My first experiments were done completely with Premiere, with a focus on rhythmical video editing. Because I had to fit my edits into the frame grid, the timing of these tracks are less groovy than my other work. BasebaLL breaxXx was the first experiment, Roger saMplit and Naked Gabba were the last ones. These tracks have an electro-gabber-techno feel, which works well with a frame grid. I liked this hardcore video sampling style and continued working with this concept in the ‘Violent Entertainment‘ project.

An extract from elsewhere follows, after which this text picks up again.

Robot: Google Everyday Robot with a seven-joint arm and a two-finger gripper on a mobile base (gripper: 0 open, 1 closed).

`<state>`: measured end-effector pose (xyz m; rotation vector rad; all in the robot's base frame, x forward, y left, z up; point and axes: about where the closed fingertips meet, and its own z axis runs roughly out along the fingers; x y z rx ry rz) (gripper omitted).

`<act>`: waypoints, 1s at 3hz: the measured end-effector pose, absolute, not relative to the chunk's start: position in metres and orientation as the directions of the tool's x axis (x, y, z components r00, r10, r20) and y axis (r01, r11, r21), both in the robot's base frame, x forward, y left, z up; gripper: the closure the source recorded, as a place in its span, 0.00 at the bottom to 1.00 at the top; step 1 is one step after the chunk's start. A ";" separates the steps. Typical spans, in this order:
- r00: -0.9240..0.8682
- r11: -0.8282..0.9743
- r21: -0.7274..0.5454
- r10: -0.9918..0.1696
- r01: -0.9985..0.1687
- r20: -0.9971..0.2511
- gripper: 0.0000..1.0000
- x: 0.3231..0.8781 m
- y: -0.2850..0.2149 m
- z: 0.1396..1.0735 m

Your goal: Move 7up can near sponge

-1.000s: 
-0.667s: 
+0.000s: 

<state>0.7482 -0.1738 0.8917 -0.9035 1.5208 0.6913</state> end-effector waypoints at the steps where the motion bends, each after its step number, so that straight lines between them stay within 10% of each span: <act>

An interesting consequence of working with action movies is that it is difficult to use multiple sounds at the same time, because the sound from these movies is very rich (many loud things happen at the same time). The challenge is then to make a complete composition using one layer of video. Roger Samplit (see below) is a good example of that. Naked Gabba too (although Flava Flav is a second layer).

Fort Ebo GoLd is created using this same concept. After that project I started searching for other, less time consuming, techniques, like working with X-Pose (V-skrtZz, d DriVer must be a MAdMaN), Image/ine (SenSorSuit 1.0, DVJ 2.0, Containment) and developing my own software, now EboSuite.